Return the data below exactly, stopping after the line with "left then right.".

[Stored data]
=== Begin Enclosure ===

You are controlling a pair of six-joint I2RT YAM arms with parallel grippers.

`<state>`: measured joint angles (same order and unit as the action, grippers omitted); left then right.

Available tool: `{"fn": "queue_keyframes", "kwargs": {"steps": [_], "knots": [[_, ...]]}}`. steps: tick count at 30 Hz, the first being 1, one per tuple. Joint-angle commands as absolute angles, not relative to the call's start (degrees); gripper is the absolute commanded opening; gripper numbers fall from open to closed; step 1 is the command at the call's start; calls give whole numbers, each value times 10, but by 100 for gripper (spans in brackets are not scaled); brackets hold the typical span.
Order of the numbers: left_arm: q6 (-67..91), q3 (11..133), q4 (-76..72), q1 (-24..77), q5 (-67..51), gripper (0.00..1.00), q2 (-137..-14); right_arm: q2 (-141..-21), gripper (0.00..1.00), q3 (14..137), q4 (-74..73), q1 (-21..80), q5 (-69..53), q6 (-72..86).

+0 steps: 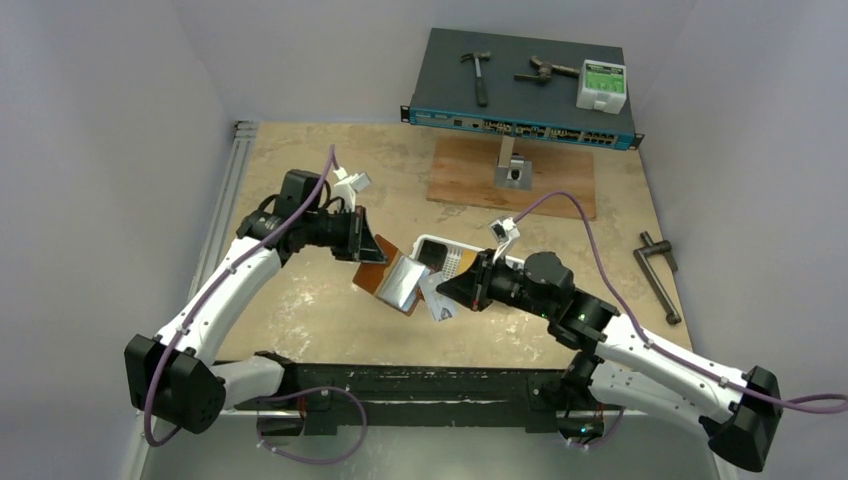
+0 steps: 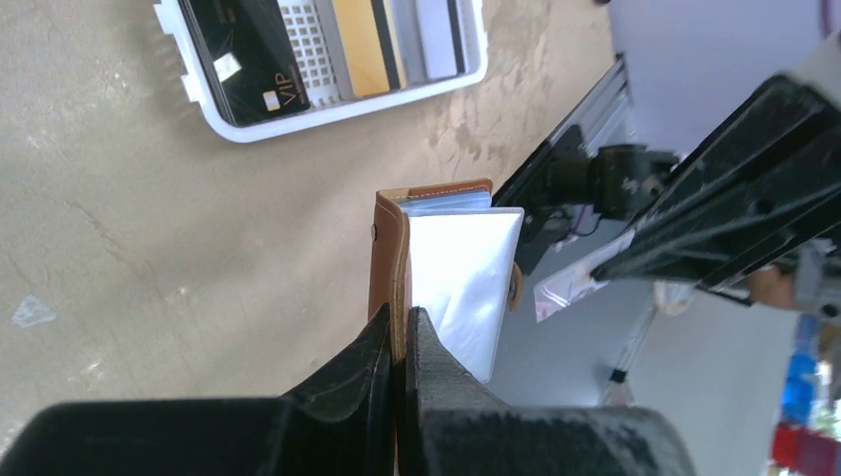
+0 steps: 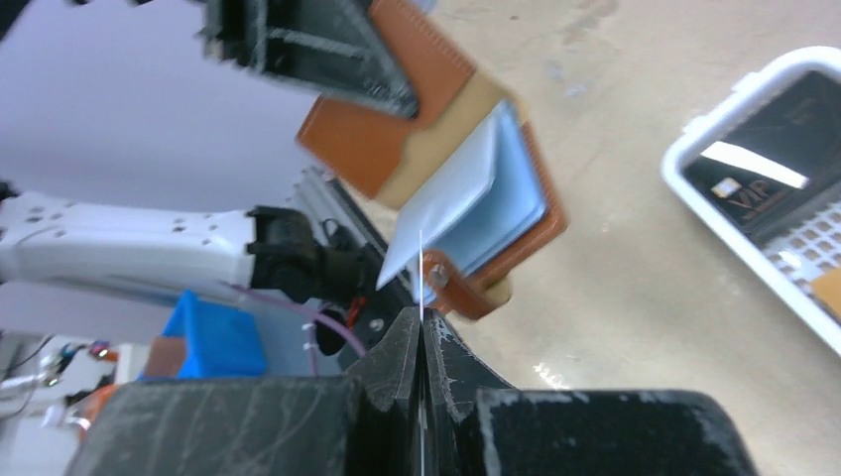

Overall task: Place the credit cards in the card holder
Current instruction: Open the card holder at the center of the board.

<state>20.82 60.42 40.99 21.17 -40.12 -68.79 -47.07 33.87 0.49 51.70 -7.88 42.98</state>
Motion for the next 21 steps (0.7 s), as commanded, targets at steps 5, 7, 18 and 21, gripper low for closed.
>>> {"fn": "queue_keyframes", "kwargs": {"steps": [5, 7, 18, 21], "knots": [[327, 601, 304, 150, -526, 0, -668, -439, 0, 310, 98, 515, -193, 457], [333, 603, 301, 148, -532, 0, -664, -444, 0, 310, 99, 516, -193, 454], [357, 588, 281, 148, -553, 0, -644, -468, 0, 327, 119, 516, -169, 451], [358, 578, 274, 150, -551, 0, -639, -490, 0, 338, 146, 516, -166, 454]]}}
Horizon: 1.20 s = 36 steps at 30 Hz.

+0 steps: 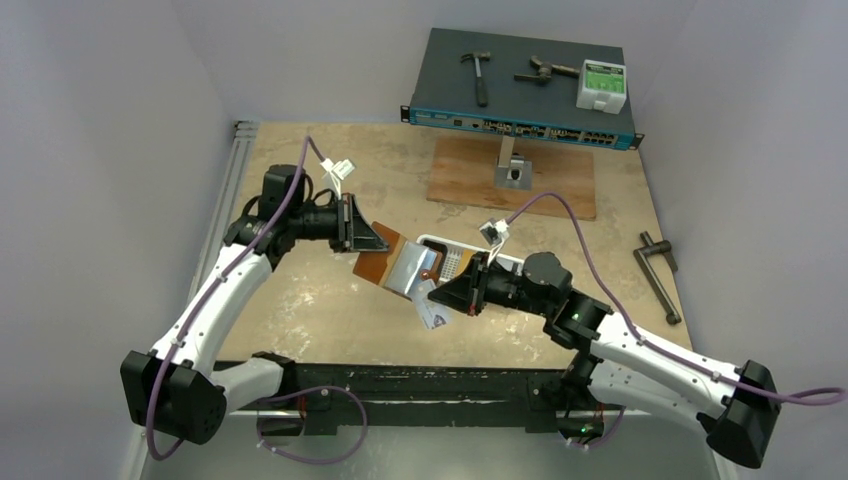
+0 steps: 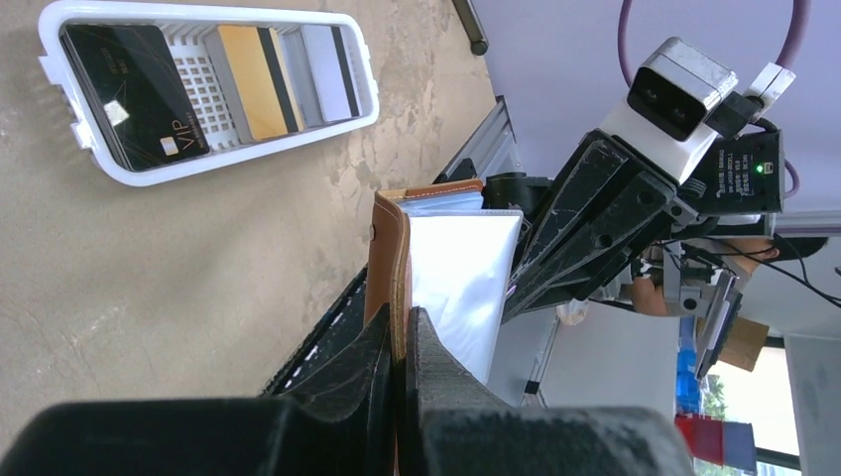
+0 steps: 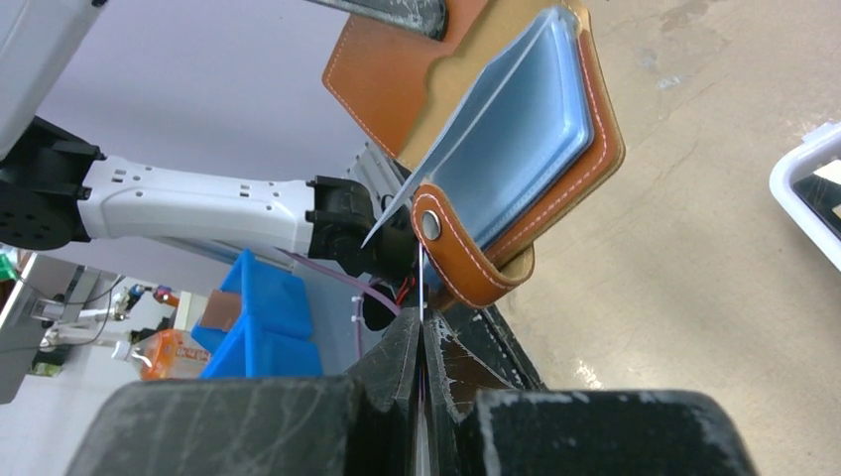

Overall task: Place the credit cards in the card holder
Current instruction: Open the card holder at the center of the board.

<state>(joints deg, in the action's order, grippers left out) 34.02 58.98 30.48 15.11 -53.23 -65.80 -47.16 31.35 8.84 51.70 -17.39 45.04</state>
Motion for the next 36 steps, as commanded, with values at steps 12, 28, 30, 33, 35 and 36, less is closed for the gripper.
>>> {"fn": "queue_keyframes", "kwargs": {"steps": [12, 28, 30, 33, 35, 36], "knots": [[383, 524, 201, 194, -549, 0, -636, -569, 0, 332, 261, 528, -177, 491], [383, 453, 66, 271, -540, 0, -822, -612, 0, 185, 109, 529, -86, 494], [373, 454, 62, 278, -540, 0, -851, -604, 0, 168, 116, 529, -85, 503], [358, 456, 55, 290, -534, 0, -890, -615, 0, 162, 140, 529, -77, 510], [336, 465, 72, 296, -518, 0, -914, -639, 0, 167, 167, 529, -84, 511], [323, 469, 80, 299, -511, 3, -924, -653, 0, 172, 180, 529, -92, 510]]}}
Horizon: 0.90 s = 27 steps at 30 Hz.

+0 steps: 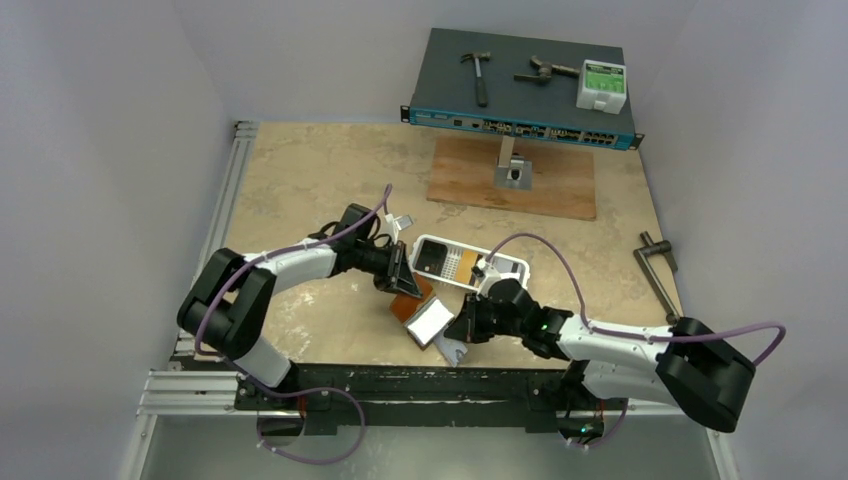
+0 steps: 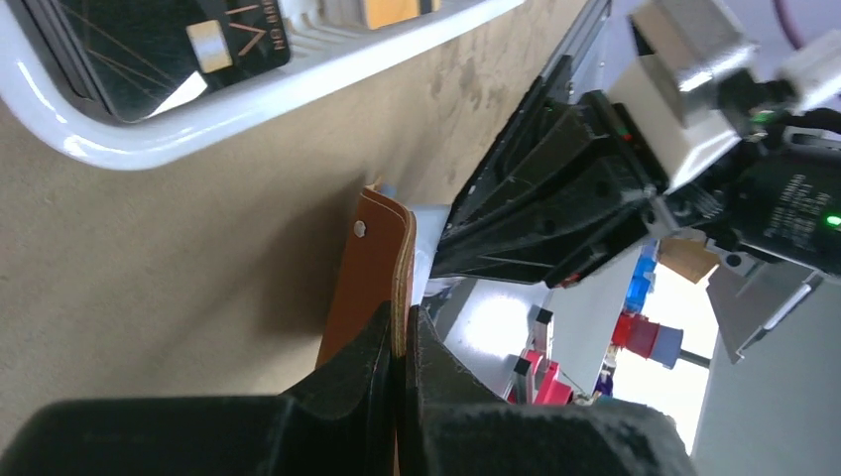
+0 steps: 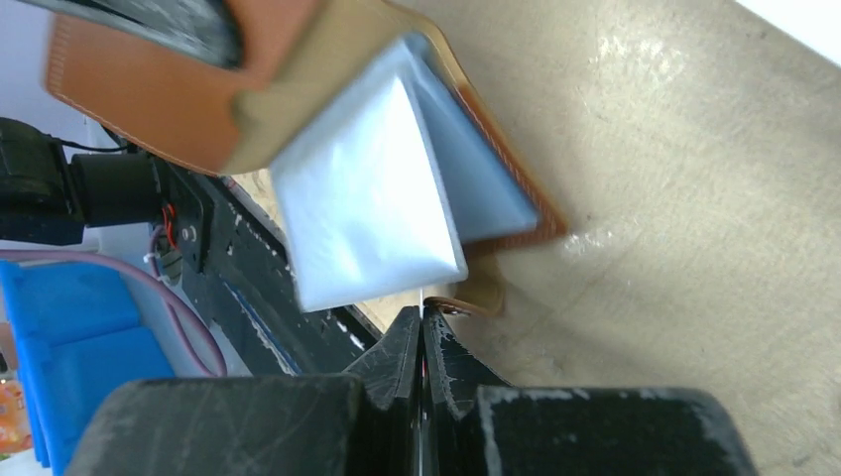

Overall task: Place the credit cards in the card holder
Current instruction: Open the card holder at the center of the board.

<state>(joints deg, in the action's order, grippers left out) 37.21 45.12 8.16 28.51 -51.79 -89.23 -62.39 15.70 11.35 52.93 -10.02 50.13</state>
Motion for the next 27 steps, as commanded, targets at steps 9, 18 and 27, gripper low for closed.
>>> {"fn": "queue_keyframes", "kwargs": {"steps": [9, 18, 27], "knots": [[259, 481, 125, 300, -457, 19, -952, -662, 0, 173, 195, 529, -119, 506], [248, 470, 134, 300, -444, 19, -940, -655, 0, 173, 197, 529, -96, 517], [251, 471, 134, 301, -448, 20, -932, -679, 0, 180, 260, 529, -96, 535]]}}
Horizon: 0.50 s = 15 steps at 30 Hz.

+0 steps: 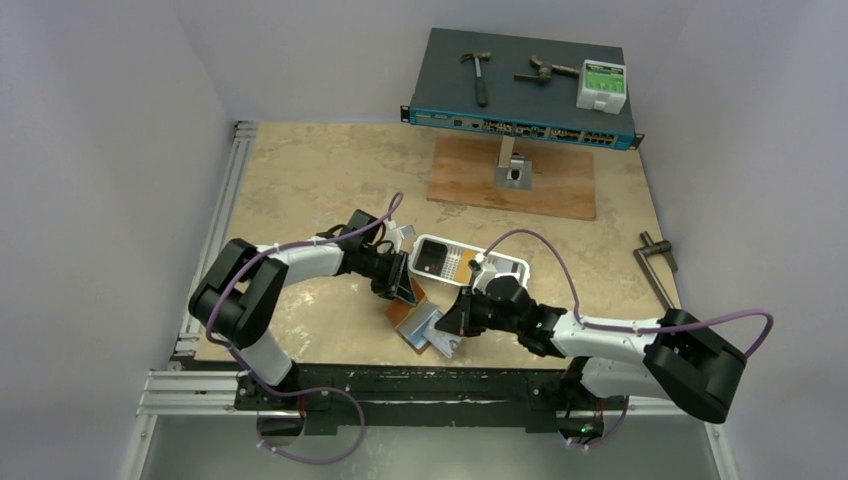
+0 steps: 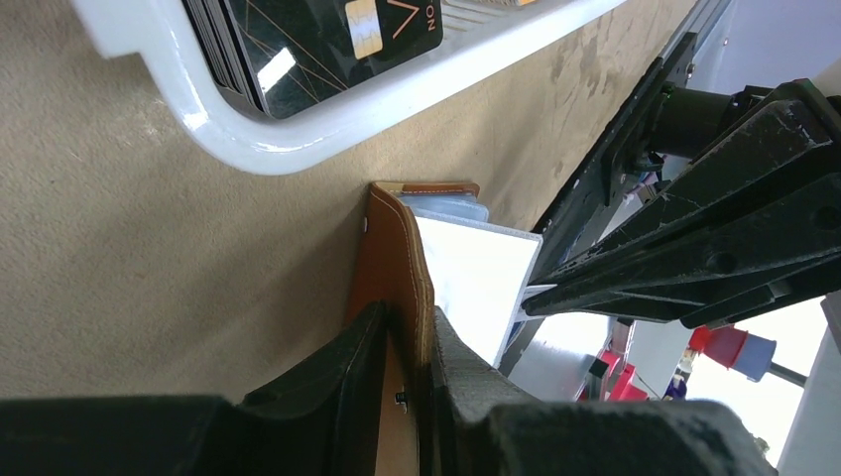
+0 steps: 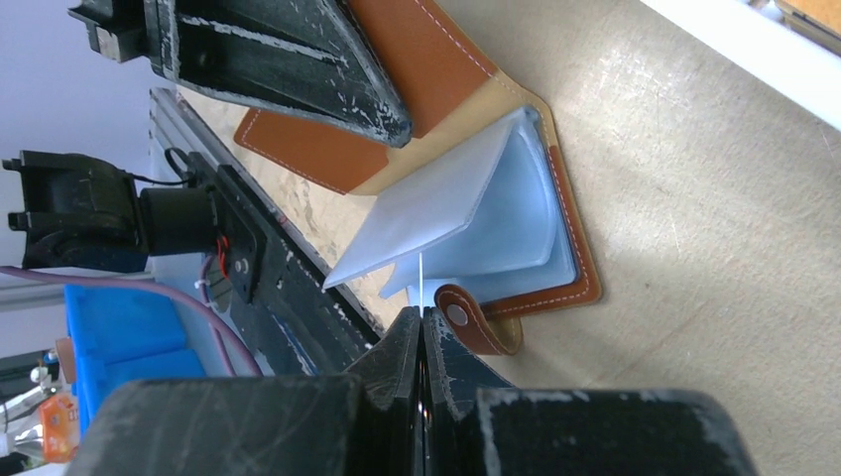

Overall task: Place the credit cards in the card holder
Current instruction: Open the card holder at the center of the board.

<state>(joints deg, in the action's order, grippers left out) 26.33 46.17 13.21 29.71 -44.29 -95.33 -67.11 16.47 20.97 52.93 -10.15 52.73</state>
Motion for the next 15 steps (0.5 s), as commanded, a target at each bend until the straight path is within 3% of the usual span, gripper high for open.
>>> {"fn": "queue_keyframes", "kwargs": {"steps": [1, 15], "knots": [[252, 472, 134, 300, -449, 20, -932, -681, 0, 184, 257, 529, -96, 533], [242, 473, 142, 299, -447, 23, -918, -663, 0, 214, 184, 528, -132, 508]]}}
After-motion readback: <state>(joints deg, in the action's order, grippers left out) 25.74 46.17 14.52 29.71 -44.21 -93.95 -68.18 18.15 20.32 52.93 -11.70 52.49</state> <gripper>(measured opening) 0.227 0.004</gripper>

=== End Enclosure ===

Task solution:
You are controlling a pair of six-joint I2RT YAM arms with parallel grippers.

`<state>`: measured joint angles (same order and unit as the action, grippers omitted); left then right.

What has been written completes the answer.